- [Work instructions]:
Take the data below and copy exactly the lines starting at the one with "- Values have" and finishing at the one with "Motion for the", both included.

::: Information supplied :::

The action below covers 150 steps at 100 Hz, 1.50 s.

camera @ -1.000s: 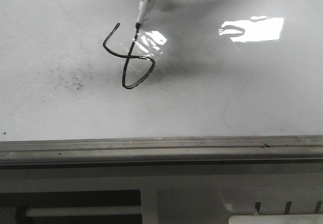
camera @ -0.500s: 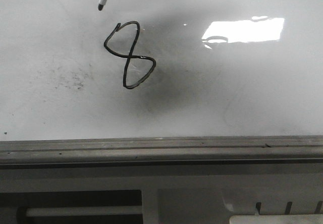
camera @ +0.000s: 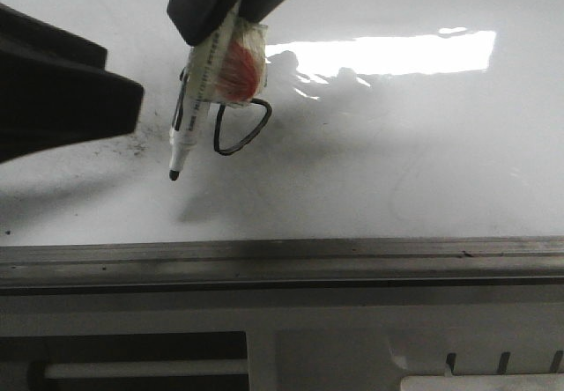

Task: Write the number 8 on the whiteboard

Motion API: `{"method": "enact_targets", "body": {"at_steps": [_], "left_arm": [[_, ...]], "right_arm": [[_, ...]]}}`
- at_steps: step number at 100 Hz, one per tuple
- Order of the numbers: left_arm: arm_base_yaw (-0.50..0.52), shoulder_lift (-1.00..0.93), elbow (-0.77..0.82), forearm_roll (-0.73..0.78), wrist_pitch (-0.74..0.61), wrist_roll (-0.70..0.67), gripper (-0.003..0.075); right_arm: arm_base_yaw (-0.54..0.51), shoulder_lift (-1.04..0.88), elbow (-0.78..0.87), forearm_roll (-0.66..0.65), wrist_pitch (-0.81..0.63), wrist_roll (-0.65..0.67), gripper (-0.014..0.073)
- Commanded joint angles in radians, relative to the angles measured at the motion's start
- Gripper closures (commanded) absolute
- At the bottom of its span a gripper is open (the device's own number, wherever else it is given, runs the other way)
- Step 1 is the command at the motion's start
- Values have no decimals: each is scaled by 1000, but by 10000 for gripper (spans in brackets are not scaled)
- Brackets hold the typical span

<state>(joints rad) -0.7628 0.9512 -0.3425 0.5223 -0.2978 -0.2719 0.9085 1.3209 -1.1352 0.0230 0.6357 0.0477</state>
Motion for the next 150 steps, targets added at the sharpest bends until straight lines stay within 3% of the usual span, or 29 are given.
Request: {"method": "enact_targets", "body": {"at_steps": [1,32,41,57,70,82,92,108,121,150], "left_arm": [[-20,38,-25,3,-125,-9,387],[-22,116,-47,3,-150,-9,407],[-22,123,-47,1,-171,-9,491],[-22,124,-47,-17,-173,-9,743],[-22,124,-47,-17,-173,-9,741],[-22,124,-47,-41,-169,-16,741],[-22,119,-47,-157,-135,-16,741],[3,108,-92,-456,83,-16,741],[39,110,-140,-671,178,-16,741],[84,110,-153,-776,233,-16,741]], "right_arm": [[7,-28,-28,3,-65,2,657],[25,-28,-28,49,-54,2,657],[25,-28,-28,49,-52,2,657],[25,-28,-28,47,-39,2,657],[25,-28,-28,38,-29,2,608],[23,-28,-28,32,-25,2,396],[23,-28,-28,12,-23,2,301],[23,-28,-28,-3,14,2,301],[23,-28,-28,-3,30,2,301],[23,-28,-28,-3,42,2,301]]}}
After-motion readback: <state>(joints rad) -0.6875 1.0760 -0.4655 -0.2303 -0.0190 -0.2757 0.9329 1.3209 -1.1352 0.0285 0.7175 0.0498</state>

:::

- [Reply to the exercise]:
- Values have no decimals: each is scaled by 1000, but by 10000 for gripper (spans in brackets are not scaled)
- Brackets hold the typical span

<state>(joints rad) -0.7628 0.9512 -0.3425 0.5223 -0.2978 -0.2719 0.9085 1.3209 -1.1352 0.0230 0.6357 0.0477</state>
Motion for the next 150 steps, targets added at the sharpest bends until straight lines stay within 3% of the usual span, or 29 are given.

Nothing else is left to add to this answer.